85 years ago, the liberation campaign of the Red Army began. Its units entered the lands of Western Ukraine and Western Belarus, captured by the Poles during the Soviet-Polish War of 1919-1921. By this time, battles between the troops of Poland and Nazi Germany had been going on for more than two weeks. The Polish military and political leadership had practically lost influence on events in the country. In Moscow, they feared that the Wehrmacht would reach the pre-war eastern border of Poland and find itself in critical proximity to the major urban centers of the Ukrainian SSR and the Byelorussian SSR. According to historians, as a result of the liberation campaign, the Ukrainian and Belarusian peoples united, and the Wehrmacht lost advantageous positions for attacking the Soviet Union.

On September 17, 1939, the liberation campaign of the Red Army began. Soviet troops recaptured the territories of Western Ukraine and Western Belarus captured by Poland and prevented the forces of Nazi Germany from occupying them.

Historical grievances

Relations between Russia and Poland have been complicated for centuries. As early as 1569, following the Union of Lublin, Poland and Lithuania united into a single state, the Polish-Lithuanian Commonwealth, which had a long border with the Russian state. Significant territories of ancient Russian lands came under the rule of the Poles, where they pursued a policy of national oppression.

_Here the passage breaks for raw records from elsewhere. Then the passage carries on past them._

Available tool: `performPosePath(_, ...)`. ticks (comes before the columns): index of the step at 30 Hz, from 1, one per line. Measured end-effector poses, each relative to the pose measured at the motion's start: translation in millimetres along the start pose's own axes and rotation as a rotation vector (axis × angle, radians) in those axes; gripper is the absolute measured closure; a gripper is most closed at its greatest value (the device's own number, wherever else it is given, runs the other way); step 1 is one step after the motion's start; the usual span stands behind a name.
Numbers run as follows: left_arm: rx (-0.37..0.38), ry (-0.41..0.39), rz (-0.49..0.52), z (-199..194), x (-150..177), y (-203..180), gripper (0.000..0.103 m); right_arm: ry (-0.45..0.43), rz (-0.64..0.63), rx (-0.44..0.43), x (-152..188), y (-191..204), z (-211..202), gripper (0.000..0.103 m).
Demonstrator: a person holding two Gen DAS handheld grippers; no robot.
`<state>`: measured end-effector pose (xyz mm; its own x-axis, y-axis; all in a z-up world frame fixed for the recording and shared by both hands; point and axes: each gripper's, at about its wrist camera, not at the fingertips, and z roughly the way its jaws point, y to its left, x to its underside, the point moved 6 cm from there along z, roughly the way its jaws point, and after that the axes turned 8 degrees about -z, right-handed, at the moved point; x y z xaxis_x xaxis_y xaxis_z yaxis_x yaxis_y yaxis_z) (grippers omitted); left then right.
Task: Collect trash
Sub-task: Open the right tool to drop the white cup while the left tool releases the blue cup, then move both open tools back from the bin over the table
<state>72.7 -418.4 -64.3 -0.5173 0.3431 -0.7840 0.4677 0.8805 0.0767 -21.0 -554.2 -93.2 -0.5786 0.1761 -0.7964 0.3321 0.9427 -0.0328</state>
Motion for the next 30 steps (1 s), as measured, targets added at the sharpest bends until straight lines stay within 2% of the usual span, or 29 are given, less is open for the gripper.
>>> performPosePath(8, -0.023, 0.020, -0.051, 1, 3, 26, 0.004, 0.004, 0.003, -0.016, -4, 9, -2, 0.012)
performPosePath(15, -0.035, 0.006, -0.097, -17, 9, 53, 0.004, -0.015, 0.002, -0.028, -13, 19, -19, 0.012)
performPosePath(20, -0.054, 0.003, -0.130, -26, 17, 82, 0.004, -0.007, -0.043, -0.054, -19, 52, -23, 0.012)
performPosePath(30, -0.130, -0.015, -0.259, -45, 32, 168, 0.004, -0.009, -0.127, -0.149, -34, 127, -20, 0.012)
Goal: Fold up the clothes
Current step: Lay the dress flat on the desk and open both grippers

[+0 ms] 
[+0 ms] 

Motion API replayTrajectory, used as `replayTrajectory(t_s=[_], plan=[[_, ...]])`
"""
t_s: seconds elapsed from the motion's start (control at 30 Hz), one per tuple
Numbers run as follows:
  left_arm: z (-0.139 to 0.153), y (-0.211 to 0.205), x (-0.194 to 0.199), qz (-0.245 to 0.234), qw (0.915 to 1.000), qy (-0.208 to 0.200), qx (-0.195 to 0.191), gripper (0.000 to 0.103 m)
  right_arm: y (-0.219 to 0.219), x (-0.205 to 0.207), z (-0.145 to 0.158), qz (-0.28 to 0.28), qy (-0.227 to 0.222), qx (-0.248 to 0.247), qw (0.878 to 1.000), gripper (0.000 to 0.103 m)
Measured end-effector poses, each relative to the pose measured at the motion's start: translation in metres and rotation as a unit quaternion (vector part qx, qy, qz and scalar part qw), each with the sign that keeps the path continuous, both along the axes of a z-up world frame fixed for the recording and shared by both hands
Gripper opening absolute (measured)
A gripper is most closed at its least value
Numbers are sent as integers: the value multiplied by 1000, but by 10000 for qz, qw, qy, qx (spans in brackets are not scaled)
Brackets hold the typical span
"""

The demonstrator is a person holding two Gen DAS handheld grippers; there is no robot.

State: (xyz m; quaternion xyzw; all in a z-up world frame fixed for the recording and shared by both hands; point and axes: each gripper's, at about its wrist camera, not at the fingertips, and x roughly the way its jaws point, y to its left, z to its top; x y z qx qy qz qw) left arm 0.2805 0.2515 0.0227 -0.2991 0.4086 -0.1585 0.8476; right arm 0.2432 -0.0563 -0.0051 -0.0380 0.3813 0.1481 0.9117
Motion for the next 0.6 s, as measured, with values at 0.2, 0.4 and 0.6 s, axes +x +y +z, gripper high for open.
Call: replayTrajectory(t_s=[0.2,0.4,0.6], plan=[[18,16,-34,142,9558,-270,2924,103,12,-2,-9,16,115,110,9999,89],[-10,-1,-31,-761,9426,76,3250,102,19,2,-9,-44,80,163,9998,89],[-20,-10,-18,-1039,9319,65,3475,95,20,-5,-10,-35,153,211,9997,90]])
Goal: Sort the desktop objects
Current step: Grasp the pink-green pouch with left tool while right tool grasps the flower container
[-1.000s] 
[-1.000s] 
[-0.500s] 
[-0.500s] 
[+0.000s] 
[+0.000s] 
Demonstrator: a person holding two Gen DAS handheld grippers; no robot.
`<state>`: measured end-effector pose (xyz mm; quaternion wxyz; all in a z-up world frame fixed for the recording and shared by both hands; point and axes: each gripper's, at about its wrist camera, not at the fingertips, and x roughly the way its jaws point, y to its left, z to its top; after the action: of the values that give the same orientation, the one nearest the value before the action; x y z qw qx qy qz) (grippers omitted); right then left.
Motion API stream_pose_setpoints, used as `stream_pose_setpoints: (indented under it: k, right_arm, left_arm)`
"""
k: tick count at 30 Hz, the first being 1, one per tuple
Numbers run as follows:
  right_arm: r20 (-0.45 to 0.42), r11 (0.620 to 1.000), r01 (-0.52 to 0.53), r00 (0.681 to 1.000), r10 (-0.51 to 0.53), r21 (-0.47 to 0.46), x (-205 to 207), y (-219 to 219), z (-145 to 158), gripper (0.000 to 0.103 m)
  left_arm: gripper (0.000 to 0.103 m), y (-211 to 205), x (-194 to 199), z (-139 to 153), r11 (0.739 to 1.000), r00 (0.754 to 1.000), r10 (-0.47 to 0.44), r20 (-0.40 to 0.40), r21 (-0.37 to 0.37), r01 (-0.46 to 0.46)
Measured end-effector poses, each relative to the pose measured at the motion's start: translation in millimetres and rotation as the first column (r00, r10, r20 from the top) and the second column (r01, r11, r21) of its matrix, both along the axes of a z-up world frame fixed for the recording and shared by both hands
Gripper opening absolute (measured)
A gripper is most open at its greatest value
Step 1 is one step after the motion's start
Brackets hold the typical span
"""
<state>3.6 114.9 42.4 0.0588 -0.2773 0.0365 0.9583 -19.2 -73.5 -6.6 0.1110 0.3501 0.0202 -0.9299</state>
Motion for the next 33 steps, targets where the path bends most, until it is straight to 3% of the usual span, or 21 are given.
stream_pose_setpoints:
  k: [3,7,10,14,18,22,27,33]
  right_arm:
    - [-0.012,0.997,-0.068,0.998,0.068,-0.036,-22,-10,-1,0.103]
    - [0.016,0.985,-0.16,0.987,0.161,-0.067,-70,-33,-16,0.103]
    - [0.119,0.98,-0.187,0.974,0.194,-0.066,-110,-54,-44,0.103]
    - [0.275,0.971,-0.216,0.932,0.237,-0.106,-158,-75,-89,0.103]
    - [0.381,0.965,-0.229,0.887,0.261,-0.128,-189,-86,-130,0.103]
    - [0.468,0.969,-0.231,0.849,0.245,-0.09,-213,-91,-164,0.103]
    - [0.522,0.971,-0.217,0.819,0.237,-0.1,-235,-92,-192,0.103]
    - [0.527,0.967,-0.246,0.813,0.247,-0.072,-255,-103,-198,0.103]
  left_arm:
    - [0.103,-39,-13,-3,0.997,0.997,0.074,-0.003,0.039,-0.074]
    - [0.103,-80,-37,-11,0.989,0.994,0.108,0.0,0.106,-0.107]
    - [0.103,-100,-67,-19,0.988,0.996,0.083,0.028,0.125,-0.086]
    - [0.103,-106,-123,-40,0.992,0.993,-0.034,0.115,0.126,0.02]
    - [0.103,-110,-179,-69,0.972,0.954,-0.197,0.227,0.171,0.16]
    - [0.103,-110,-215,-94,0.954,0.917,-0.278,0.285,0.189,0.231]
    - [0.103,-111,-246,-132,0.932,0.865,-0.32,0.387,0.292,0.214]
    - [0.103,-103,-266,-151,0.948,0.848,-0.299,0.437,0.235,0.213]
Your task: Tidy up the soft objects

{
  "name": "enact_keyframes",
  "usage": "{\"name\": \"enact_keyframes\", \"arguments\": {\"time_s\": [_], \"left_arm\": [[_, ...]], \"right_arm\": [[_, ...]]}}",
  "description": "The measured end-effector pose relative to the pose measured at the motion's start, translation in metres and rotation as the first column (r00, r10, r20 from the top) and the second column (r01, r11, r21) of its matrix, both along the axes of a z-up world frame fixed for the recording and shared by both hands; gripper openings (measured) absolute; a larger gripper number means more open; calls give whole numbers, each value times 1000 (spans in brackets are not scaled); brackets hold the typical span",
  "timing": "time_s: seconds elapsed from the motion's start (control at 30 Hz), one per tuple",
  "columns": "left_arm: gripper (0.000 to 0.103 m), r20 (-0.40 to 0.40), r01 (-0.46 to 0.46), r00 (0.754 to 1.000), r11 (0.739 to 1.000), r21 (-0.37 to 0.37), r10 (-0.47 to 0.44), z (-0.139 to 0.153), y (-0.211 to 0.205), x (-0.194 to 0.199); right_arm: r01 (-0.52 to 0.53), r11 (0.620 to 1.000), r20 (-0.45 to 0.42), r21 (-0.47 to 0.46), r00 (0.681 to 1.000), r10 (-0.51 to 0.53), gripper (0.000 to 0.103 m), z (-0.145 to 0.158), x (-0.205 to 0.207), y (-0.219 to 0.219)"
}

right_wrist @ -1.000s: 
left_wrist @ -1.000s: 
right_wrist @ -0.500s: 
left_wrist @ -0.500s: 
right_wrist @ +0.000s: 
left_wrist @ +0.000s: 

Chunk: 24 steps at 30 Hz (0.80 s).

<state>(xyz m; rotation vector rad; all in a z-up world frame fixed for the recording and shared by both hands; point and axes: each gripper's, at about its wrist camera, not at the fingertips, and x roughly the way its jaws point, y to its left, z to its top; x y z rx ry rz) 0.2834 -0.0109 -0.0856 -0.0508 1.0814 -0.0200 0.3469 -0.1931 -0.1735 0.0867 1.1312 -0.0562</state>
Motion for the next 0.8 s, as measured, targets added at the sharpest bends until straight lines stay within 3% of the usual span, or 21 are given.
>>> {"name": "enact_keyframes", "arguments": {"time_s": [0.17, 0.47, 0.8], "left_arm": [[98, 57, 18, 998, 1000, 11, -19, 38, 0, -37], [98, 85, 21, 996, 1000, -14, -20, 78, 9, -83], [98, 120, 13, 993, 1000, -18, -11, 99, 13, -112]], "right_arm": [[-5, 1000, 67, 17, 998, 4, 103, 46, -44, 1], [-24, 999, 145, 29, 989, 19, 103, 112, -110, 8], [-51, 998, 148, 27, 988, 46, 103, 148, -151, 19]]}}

There were several brutal wars between Russia and the Polish-Lithuanian Commonwealth. In the early 17th century, during the Time of Troubles, the Poles threatened the very existence of Russian statehood. But the country survived. By the end of the 18th century, the Polish-Lithuanian Commonwealth had weakened. St. Petersburg had a significant influence on its policy. According to historians, the Polish-Lithuanian Commonwealth became a hotbed of instability for all of Eastern Europe. As a result of three partitions at the end of the 18th century and the Vienna Congress of 1814-1815, Polish lands were divided between Russia, Prussia, and Austria-Hungary.

Alexander I did not deprive the Poles of their national statehood and took the throne of a formally independent country, the Kingdom of Poland. Under the rule of Russian monarchs, Poland had its own finances, currency, court, budget, law enforcement agencies, and troops. Despite this, unrest and rebellion repeatedly occurred in the Kingdom of Poland.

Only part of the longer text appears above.